抄録
Spinal mechanisms of hyperalgesia is believed to be caused by a series of actions, including activation of NMDA receptors with an increase in intracellular NO in the second-order neurons of the spinal cord dorsal horn, activation of guanyl cyclase (GC) and the subsequent activation of protein kinase, and gene expression. We investigated the influence of NO increase on NMDA receptors and the subsequent involvement of GC. Exposed rabbit spinal cords were irrigated with SNP, as an NO source, and WDR neuron activity was measured electrophysiologically by an extracellular microelectrode. Spontaneous and pinching-induced activities of the WDR neurons were also measured after irrigating with SNP only, a mixture of SNP and MK801 (NMDA recep tor antagonist), a mixture of SNP and MB (GC inhibitor), or a mixture of SNP and HB (NO scavenger).
In the SNP group the numbers of both spontaneous and pinching-induced activities increased, and the increase in neuronal activity after pinching lasted for approximately 2 hours. There were no significant differ ences in the number of either spontaneous or induced activities after administrating the mixture of SNP and MK801 compared to the SNP group.However, the duration of increased activity decreased significantly. In the SNP/MB and SNP/HB groups there was a significant reduction in both spontaneous and induced activities compared to the SNP group.

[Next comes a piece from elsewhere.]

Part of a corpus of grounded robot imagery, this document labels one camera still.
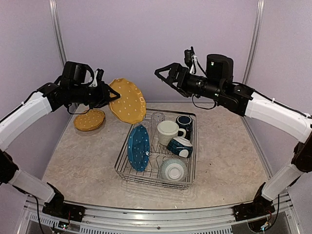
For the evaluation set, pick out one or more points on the pale striped bowl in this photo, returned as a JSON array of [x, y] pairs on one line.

From the data above hyperalgesia caused by SNP could be related to NO. Because there was no significant difference in neuronal activity between the SNP group and the mixture of SNP and MK801 group, MK801 seemed not to inhibit hyperalgesia easily once it was induced in the spinal cord dorsal horn. GC activation and cGMP hyperfunction associated with increased NO were assumed to participate in hyperalgesia, as the mixture of SNP and MB did not make significant changes in both spontaneous and induced activities.Both spontaneous and induced activities were stayed in the control level after irrigation with SNP and HB, which confirmed that NO played a role in increasing WDR neuron activity.
NO delivered from SNP was speculated to continuously increase spontaneous WDR neuron activity, and to accentuate stimuli-induced activity, contributing to central sensitization in the spinal cord.